Una vez dominada la situación, el siguiente paso (no lo tomen a pie de la letra) fue buscar la llave. La busqué por todos los recovecos y por las estanterías, y no la encontré. No desfallecí, seguí buscándola y por fin la encontré al final del barril. Esta tenía forma de goma blanca y transparente con un diámetro aproximado de un centímetro y unos noventa centímetros de larga. Como pude, ingenié un tipo de asiento y, más o menos cómodo, comencé a beber amontillado. El barril me donaba su sangre y yo la recibía con la misma alegría que recibe un moribundo, que tiene un pie en la otra historia, una transfusión de sangre. Pasaban los minutos, pasaban las horas y los dos amigos seguíamos con el intercambio. Conforme pasaba el tiempo y el vino sobre mi cuerpo, el espacio del cuartito me parecía más grande, también aumentaba en el barril su espacio vacío. Al mismo tiempo que se me agrandaba mi espacio, a mi amigo, el de la fotografía, se le achicaba su espacio exterior, por lo menos el de su conciencia, debido a que después de algunas horas no oía ningún tipo de ruido en el interior del habitáculo.

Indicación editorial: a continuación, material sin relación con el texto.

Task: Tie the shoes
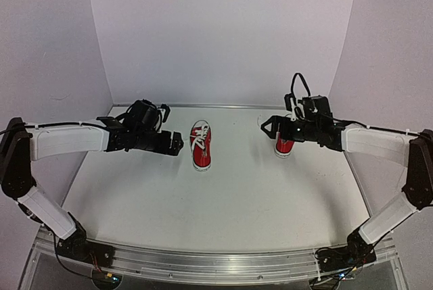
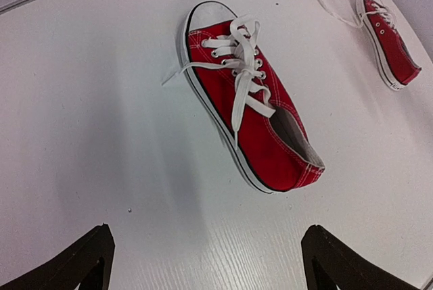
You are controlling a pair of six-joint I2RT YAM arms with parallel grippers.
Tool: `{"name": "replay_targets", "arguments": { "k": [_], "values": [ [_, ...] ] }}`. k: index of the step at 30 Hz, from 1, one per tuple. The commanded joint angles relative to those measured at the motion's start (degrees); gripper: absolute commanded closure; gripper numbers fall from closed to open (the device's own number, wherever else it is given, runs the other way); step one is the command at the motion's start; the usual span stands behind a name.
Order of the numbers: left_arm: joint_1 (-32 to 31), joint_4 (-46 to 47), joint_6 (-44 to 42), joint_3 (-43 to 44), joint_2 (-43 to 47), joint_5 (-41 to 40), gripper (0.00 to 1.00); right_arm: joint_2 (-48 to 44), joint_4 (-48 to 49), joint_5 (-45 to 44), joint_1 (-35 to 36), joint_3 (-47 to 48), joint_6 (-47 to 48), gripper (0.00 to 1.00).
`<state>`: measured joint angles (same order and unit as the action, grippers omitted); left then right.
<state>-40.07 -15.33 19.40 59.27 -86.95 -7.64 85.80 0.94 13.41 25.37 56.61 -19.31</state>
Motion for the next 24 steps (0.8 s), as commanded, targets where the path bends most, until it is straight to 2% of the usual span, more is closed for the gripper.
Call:
{"name": "replay_targets", "arguments": {
  "k": [1, 4, 8, 14, 21, 24],
  "values": [
    [0.0, -2.1, -1.0, 3.7, -0.4, -0.2, 0.00, 2.6, -5.2, 0.2, -5.8, 4.7, 0.6, 0.02],
    [0.0, -1.7, -0.8, 3.2, 0.4, 0.0, 0.00, 4.9, -6.6, 0.1, -11.1, 7.5, 0.5, 0.02],
    [0.0, -1.0, -0.3, 2.8, 0.5, 0.5, 0.01, 10.2, -9.2, -2.7, -14.4, 12.6, 1.4, 0.02],
    [0.0, -0.4, 0.2, 2.0, 0.9, -0.8, 0.00, 19.2, -11.9, -8.8, -15.6, 19.8, 2.7, 0.02],
    [0.0, 0.9, 0.5, 1.0, 1.1, -1.4, 0.00, 26.4, -12.6, -9.6, -15.6, 24.0, 1.8, 0.02],
    [0.0, 1.3, 0.6, 0.6, 1.5, -1.7, 0.00, 28.9, -12.7, -7.1, -15.6, 24.6, 1.5, 0.04]
  ]
}}
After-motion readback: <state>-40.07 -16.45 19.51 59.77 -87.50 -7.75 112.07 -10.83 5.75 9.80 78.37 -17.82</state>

A estas alturas, me encontraba en el séptimo, me encontraba cabalgando el séptimo de caballería femenino, y en mi imaginario, después de traspasar seis puertas blancas, la séptima me introduciría en el paraíso. Sería el primer humano que tendría conocimiento del paraíso. En ese mismo momento, una llave giró desde fuera y la puerta blanca, de madera y terrenal del cuartito, se abrió. Todo mi bagaje de sueños, ilusiones y alucinaciones escaparon por la apertura de la puerta. Otra vez el cuartito volvió a sus dimensiones reales. Mi amigo se encontraba frente a mí. Nuestras miradas se cruzaron y hablaron en su lenguaje. Mi mirada hacia él no era de enemistad, pero sí era severa y escrutadora como la mirada de una médica ante un historial de genitales masculinos. Después de este silencio y quitando la goma de mi boca, le dije a mi amigo.
Rafa, esta última broma no te la perdono, haz el favor de cerrar de nuevo la puerta del cuartito, que aún no he terminado de beberme el barril de amontillado. Gracias.